▸ **Work instructions**:
The full listing, written out exactly and without images, is the expected result.

▸ **The data**:
════════════════════

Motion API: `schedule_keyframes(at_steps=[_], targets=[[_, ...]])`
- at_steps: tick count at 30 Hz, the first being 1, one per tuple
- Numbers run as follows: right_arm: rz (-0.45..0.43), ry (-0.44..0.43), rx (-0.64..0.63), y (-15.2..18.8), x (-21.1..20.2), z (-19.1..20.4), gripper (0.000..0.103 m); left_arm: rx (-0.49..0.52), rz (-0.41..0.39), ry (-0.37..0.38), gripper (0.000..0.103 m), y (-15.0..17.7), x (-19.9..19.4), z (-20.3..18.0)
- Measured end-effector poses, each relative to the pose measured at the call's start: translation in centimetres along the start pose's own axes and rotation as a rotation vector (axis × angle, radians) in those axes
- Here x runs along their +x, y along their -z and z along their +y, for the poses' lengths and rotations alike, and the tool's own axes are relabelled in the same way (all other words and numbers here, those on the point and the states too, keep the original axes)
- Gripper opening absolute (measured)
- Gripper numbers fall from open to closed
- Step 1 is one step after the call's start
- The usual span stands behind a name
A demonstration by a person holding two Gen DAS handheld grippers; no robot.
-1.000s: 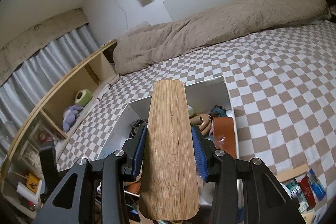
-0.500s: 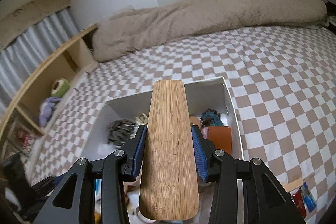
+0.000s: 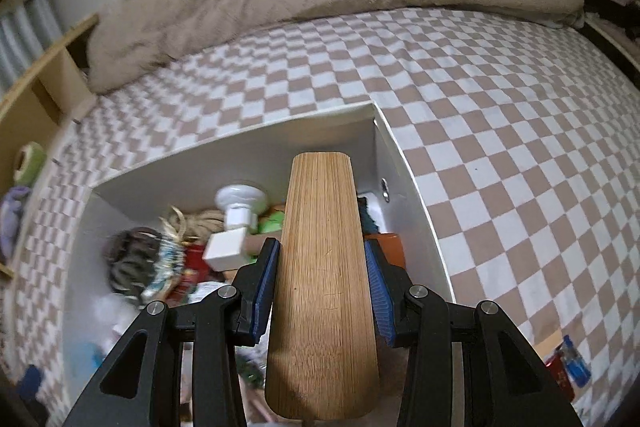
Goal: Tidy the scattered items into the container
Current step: 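Lower the wooden paddle into the box and open the right tool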
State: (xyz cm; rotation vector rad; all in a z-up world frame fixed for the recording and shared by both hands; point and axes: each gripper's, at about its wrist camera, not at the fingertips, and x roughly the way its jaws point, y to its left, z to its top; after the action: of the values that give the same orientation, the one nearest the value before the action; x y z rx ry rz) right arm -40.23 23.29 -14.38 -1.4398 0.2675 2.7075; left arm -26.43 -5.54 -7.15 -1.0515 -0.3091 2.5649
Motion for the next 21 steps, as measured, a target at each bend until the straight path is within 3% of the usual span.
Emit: schedule_keyframes(at_steps=[7,8,9,12,21], targets=[[0.062,0.07,-0.042,-0.7,0.9,-0.1,0.044,-0.004,-0.005,-0.009,0.062,0.0,-0.2,0.1],[0.056,0.09,-0.058,-0.8,0.7,0.0,0.052,-0.002,-0.006,-0.008,0.062,0.0,-0.2,0.1],[0.047,0.096,-0.075,-0.9,0.4,0.0,0.053,-0.001,-0.007,-0.006,0.062,0.1,-0.3,0.0],[0.031,0.091,-0.095,-1.1,-0.7,0.2,0.058,0.004,-0.009,0.0,0.062,0.0,-0.4,-0.1],[0.025,0.083,-0.181,-0.3,-3.1,0.9,0.058,0.008,-0.006,0.001,0.062,0.1,-0.3,-0.4]])
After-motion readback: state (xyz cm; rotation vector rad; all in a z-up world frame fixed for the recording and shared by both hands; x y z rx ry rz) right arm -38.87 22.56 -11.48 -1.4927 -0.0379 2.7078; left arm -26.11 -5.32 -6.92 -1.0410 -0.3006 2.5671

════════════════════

▸ **Result**:
Motion API: `schedule_keyframes(at_steps=[_], targets=[[_, ...]])`
- at_steps: tick count at 30 Hz, the first being 1, one per tuple
- Numbers run as follows: right_arm: rz (-0.45..0.43), ry (-0.44..0.43), rx (-0.64..0.63), y (-15.2..18.8), x (-21.1..20.2), z (-19.1..20.4), gripper (0.000..0.103 m); left_arm: rx (-0.49..0.52), rz (-0.41..0.39), ry (-0.37..0.38), gripper (0.000..0.103 m), y (-15.0..17.7), x (-19.9..19.4), z (-20.3..18.0)
- Measured end-effector poses, each relative to the pose measured at the call's start: translation in centimetres along the start pose's own axes and rotation as a rotation vector (axis × angle, radians) in those axes
- Here x runs along their +x, y along their -z and z along their +y, for the poses' lengths and rotations alike, and the tool's own axes are relabelled in the same way (all other words and numbers here, those on the point and the states too, keep the original axes)
- Gripper opening absolute (measured)
- Gripper numbers fall from open to closed
- Step 1 is one step after the call's start
- The usual span stands behind a name
A demonstration by a person holding two Gen DAS handheld grippers; no robot.
-1.000s: 
-0.500s: 
+0.000s: 
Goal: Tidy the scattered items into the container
Current step: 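Lower the wooden paddle into the box and open the right tool
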State: (xyz cm; rotation vector rad; all in a z-up world frame fixed for the recording and shared by both hands; point and axes: each gripper's, at about its wrist camera, not at the fingertips, and x roughly the way its jaws point, y to its left, z to its top; after the action: of the values that give the same orientation, the one nearest the value before the action; x y z rx ry rz) right arm -40.23 23.29 -14.38 -1.4398 0.2675 2.7075; left arm -26.43 -5.54 -7.15 -1.0515 -0.3091 2.5649
Motion for the next 21 steps, as measured, a target at each bend until the straight path is within 3% of the usual span.
Emit: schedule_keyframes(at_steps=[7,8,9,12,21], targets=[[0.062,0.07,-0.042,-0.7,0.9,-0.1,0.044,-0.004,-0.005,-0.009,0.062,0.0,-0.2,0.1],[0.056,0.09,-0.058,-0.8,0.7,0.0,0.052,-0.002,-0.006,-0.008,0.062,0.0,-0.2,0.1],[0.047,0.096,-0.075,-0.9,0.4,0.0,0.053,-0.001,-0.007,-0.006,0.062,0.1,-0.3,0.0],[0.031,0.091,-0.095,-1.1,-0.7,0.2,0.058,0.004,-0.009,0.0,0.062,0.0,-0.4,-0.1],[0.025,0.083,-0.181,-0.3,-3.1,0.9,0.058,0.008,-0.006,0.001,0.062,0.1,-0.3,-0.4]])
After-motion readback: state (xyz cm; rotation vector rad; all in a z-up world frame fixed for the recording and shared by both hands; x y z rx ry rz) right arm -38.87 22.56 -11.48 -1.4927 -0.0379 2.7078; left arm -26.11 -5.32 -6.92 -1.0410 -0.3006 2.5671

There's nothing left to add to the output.